* [Problem to work on]
Locate, in the data below, the line that contains "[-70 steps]" and the line that contains "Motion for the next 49"; reproduce exactly those two lines and every line between them, nothing more.

* [Records to use]

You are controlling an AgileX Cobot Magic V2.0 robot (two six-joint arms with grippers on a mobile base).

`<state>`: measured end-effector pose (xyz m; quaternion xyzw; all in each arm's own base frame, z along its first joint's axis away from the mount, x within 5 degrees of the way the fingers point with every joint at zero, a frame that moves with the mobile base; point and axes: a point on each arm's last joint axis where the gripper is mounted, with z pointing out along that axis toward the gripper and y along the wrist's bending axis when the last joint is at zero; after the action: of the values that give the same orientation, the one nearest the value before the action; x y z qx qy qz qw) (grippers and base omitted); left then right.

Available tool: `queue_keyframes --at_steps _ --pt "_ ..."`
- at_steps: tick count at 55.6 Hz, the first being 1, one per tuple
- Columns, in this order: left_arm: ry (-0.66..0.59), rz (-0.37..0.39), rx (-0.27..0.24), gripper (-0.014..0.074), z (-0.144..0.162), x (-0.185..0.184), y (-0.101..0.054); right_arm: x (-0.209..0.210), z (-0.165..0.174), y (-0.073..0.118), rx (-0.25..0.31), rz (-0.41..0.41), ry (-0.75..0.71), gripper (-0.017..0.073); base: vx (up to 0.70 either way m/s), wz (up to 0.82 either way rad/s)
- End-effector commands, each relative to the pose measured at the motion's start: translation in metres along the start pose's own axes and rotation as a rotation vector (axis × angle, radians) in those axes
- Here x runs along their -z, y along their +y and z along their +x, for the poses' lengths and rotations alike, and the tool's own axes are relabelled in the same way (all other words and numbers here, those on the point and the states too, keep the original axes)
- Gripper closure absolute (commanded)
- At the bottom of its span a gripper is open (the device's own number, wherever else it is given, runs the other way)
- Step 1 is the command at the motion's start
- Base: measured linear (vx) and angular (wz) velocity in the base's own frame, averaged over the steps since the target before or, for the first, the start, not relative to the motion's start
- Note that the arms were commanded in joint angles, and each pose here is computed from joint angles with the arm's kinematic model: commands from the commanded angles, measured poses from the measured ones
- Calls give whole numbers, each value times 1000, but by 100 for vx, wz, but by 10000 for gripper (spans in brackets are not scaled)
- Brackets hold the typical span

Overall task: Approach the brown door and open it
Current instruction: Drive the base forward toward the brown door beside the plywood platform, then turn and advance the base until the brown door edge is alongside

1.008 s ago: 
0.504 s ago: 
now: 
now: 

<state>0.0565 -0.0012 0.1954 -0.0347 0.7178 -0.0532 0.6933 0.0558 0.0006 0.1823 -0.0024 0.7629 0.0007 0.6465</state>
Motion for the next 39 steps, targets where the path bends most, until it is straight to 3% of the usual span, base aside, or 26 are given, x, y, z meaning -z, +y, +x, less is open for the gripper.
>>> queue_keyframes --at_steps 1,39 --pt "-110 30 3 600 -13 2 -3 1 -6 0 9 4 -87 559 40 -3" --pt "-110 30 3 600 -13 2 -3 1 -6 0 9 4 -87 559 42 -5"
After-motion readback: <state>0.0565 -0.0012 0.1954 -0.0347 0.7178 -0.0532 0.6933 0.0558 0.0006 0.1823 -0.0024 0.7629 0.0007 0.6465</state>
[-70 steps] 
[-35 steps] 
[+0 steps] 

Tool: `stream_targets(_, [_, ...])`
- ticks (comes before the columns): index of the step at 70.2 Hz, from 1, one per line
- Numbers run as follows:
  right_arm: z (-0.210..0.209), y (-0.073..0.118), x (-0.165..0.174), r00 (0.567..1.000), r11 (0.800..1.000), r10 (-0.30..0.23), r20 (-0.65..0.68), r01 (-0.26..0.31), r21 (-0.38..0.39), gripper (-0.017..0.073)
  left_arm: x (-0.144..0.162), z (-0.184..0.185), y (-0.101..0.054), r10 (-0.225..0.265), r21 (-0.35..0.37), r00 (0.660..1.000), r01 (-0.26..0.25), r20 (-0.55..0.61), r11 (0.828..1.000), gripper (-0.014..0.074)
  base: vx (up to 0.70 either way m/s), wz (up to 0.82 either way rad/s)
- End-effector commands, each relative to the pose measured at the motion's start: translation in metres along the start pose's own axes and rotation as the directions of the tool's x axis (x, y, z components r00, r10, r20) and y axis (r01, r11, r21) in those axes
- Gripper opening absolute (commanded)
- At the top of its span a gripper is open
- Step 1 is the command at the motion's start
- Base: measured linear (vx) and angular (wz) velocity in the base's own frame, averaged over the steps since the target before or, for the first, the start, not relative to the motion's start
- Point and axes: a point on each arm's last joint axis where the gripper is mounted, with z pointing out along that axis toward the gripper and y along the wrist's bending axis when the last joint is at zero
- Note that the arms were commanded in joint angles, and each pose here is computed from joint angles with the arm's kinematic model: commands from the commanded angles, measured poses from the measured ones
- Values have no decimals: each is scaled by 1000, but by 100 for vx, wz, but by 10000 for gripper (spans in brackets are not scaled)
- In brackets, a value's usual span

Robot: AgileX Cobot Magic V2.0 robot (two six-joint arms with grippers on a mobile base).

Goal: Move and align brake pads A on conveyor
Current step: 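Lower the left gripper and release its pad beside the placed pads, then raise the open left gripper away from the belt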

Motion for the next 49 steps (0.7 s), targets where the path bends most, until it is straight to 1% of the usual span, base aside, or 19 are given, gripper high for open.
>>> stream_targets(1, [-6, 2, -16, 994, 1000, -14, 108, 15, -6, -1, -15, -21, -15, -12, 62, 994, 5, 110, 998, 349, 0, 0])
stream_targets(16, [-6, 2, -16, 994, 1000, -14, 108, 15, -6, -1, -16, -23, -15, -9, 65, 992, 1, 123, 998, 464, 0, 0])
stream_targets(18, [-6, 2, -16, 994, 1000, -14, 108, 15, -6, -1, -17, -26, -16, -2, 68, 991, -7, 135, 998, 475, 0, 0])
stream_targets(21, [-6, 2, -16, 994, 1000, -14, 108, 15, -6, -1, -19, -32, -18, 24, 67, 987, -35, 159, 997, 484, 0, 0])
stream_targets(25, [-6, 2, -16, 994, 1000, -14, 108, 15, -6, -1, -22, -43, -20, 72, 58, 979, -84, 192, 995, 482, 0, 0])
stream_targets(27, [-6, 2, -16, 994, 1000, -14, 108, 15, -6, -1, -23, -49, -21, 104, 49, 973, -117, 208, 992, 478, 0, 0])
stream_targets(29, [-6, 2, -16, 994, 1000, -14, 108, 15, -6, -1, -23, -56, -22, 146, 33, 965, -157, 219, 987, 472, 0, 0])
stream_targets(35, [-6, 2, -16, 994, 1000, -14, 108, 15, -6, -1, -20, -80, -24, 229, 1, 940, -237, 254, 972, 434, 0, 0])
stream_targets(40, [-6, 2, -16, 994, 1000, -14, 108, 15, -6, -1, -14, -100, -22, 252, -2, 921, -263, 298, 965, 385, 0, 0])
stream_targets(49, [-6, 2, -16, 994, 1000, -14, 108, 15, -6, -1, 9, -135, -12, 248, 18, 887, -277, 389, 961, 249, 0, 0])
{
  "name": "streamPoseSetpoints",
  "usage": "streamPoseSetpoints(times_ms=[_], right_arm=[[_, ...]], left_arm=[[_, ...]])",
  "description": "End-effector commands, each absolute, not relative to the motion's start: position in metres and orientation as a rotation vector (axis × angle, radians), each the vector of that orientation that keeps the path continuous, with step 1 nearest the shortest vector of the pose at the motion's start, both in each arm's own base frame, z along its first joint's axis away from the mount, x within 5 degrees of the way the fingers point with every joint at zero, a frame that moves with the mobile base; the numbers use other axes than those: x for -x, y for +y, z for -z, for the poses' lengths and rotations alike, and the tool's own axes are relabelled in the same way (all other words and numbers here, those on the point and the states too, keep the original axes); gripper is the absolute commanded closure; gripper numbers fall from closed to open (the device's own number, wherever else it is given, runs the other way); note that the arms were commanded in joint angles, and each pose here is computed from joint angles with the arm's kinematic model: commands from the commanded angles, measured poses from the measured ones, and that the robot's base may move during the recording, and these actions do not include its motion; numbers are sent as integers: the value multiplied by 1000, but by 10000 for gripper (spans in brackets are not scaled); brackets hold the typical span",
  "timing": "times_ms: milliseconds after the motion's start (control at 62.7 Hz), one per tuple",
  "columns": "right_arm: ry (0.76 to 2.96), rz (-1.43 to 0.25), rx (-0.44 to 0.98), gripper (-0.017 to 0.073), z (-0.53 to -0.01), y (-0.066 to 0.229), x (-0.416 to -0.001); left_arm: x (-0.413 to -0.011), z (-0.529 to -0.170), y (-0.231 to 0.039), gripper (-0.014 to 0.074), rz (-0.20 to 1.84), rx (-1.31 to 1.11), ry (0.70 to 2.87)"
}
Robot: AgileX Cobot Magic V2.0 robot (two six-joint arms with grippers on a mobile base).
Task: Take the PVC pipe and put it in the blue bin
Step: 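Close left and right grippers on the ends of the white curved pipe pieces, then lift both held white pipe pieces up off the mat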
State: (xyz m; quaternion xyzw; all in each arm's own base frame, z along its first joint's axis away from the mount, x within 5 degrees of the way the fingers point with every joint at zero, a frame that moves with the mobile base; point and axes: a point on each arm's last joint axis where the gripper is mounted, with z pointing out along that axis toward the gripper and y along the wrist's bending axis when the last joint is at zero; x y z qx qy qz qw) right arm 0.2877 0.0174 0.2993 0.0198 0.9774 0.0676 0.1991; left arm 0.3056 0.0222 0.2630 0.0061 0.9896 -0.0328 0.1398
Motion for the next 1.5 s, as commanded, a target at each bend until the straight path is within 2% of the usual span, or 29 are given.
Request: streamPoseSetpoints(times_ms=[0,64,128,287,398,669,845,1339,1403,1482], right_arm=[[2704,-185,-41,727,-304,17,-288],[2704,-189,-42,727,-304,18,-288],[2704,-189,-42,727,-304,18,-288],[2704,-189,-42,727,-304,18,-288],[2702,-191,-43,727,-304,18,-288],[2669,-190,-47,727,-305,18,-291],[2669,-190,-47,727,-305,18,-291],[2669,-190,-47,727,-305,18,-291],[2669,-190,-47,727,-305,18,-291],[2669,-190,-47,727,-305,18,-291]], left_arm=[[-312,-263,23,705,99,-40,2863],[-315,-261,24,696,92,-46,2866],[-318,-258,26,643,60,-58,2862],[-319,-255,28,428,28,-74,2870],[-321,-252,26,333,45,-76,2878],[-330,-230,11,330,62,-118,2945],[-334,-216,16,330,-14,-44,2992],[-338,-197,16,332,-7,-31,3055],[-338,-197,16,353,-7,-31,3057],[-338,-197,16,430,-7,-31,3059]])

* [Exercise solution]
[-70 steps] 
[-35 steps] 
[+0 steps] 

Tool: `stream_targets(_, [_, ...])`
- ticks (comes before the columns): index of the step at 70.2 Hz, from 1, one per line
- Numbers run as follows:
  right_arm: z (-0.210..0.209), y (-0.073..0.118), x (-0.165..0.174), r00 (0.567..1.000), r11 (0.800..1.000), r10 (-0.30..0.23), r20 (-0.65..0.68), r01 (-0.26..0.31), r21 (-0.38..0.39), gripper (-0.017..0.073)
  left_arm: x (-0.144..0.162), z (-0.184..0.185), y (-0.101..0.054), r10 (-0.225..0.265), r21 (-0.35..0.37), r00 (0.660..1.000), r01 (-0.26..0.25), r20 (-0.55..0.61), r11 (0.828..1.000), gripper (-0.014..0.074)
  base: vx (up to 0.70 either way m/s), wz (up to 0.82 either way rad/s)
- End-effector commands, each relative to the pose measured at the motion's start: translation in metres along the start pose's own axes and rotation as the directions of the tool's x axis (x, y, z components r00, r10, r20) and y axis (r01, r11, r21) in those axes
- Gripper opening absolute (commanded)
- At the top of its span a gripper is open
- Step 1 is the command at the motion's start
- Base: measured linear (vx) and angular (wz) velocity in the base's own frame, averaged over the steps since the target before or, for the first, the start, not relative to the motion's start
- Point and axes: a point on each arm's last joint axis where the gripper is mounted, with z pointing out along that axis toward the gripper and y along the wrist's bending axis when the last joint is at zero
- Note that the arms were commanded in joint angles, and each pose here is computed from joint angles with the arm's kinematic model: commands from the commanded angles, measured poses from the measured ones
- Values have no decimals: each is scaled by 1000, but by 100 for vx, wz, but by 10000 for gripper (spans in brackets are not scaled)
- In brackets, a value's usual span

Robot: AgileX Cobot Magic V2.0 robot (two six-joint arms with grippers on a mobile base).

Goal: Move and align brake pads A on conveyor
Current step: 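Lower the left gripper and release its pad beside the placed pads, then raise the open left gripper away from the belt
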
Motion for the next 49 steps (0.7 s), targets where the path bends most, until it is straight to 1% of the usual span, base aside, or 19 are given, gripper high for open.

That completes the output.